Análisis
La vida en un clic
Carles Feixa
Catedrático de Antropología Social (Universitat Pompeu Fabra)
CARLES FEIXA
El tiempo de internet, según la bella metáfora de Manuel Castells, es un instante eterno: la síntesis entre la fugacidad de todo aquello que surge, circula y desaparece súbitamente en la red (aunque los servicios de inteligencia mundial encuentren casi siempre la manera de registrarlo) y su permanencia en la memoria de personas de carne y hueso (una imagen, ahora y siempre, vale más que mil palabras). Al parecer, Snapchat es la última (o mejor dicho,
penúltima) forma de intercambiar información en el mundo digital, que hace tiempo dejó de ser una segunda vida -Second Life pasó de moda- para pasar a coincidir e incluso suplantar al mundo real. Y como sucede con otras aplicaciones digitales, es inicialmente recibida con una mezcla de fascinación y miedo por los usos y abusos que permite e incluso provoca. En este caso, el miedo a que la fugacidad de las imágenes que se envían fomente el acoso, la amenaza y la intimidación (sobre todo en el sobreprotegido ámbito de los usuarios privilegiados del mundo en línea: niños y adolescentes).

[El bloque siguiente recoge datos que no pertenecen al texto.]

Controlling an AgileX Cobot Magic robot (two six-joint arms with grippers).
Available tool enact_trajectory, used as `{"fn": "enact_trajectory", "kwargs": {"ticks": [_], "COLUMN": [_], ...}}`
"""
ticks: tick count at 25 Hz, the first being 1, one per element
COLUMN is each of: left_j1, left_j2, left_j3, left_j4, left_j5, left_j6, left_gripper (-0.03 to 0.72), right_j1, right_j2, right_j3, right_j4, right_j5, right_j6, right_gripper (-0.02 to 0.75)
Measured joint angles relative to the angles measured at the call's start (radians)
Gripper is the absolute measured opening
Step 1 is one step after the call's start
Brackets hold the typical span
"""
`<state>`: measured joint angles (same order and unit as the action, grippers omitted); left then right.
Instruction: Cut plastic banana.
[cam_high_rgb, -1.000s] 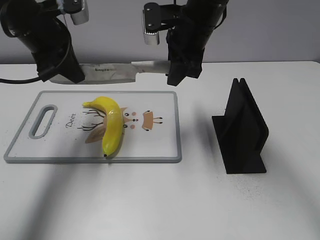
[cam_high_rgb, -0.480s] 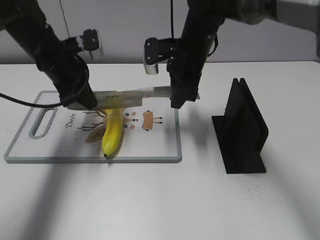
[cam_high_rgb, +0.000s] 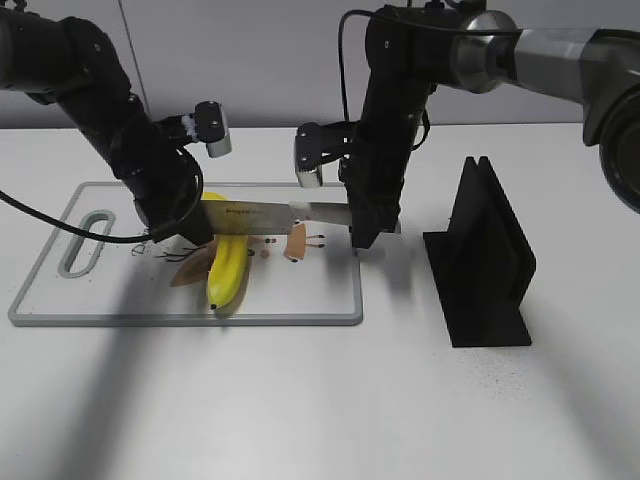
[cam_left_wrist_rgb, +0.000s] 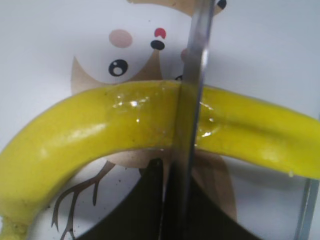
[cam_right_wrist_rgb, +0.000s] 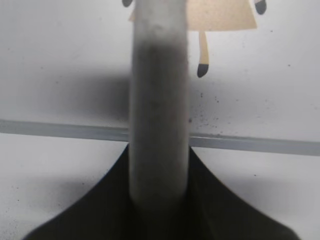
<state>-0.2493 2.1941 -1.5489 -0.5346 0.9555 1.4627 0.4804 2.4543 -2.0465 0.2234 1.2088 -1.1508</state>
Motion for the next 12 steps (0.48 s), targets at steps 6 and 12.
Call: {"fn": "enact_trajectory", "kwargs": {"ticks": [6, 12], "left_j1": [0.000, 0.000], "left_j2": [-0.008, -0.029], "left_j3": [0.002, 0.017], "left_j4": [0.016, 0.056], "left_j5": [-0.008, -0.034], "left_j6": [-0.010, -0.017], "left_gripper": [0.005, -0.003], "right_j1": [0.000, 0.006], "right_j2": [0.010, 0.022], "right_j3": [-0.058, -0.143], "right_j4": [-0.002, -0.004], "right_j5": [0.024, 0.024], "right_j6": [-0.001, 0.000], "right_gripper": [0.163, 0.171]}}
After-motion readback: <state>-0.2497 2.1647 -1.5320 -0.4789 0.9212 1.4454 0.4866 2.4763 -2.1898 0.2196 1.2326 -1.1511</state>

Aunque para los adultos Facebook
o Whatsapp sean aún novedosos e inquietantes, para los menores puede que sean ya algo desfasado y aburrido, y por eso deben buscar algo nuevo rápidamente. La vieja ley de la obsolescencia programada de las mercancías del capitalismo industrial se convierte en el motor central del capitalismo informacional (donde cada nuevo dispositivo queda desfasado apenas llega a las estanterías del centro comercial o de la tienda virtual). Pero en este caso la aparente novedad esconde una continuidad con prácticas culturales que ya tienen cierto tiempo.
El precedente de Flog
La costumbre de compartir fotos en internet y construir a partir de ellas mundos sociales surgió hace más de diez años (creo que incluso antes de Facebook) gracias a un aplicativo que hoy puede parecer obsoleto: el Foto-log o Flog. Cuando los adultos aún estábamos atrapados en el e-mail, los adolescentes ya habían descubierto el chat; y cuando los adultos nos iniciábamos en el chat, ellos ya habían llegado al Flog. Yo lo descubrí en Buenos Aires en el 2008, cuando me contaron la bella historia de los floggers, una de las primeras tribus urbanas de la era digital. Los floggers se caracterizan por un uso intensivo de los teléfonos celulares. Al principio se citaban solo virtualmente y colgaban sus fotos sin pudor, con nombres ficticios y rostros reales, participaban en chats y hacían amigos. Pero en el 2007, a una muchacha de 17 años, de avatar Cumbio, se le ocurrió convocar a sus amigos virtuales en el antiguo mercado central, reconvertido en centro comercial. La convocatoria tuvo gran éxito: Cumbio se convirtió en su líder y Nike (y luego el periódico Clarín) la contrató como trendsetter, fotógrafa-buceadora de las tendencias emergentes en la cultura juvenil.
Algo parecido puede suceder con el Snapchat: este clic que ahora nos da miedo puede servir para captar nuevas tendencias de un mercado iconográfico en expansión, que quizá revele lo contrario de lo que aparenta: la búsqueda de una nueva privacidad que nos proteja de la tiranía de lo público.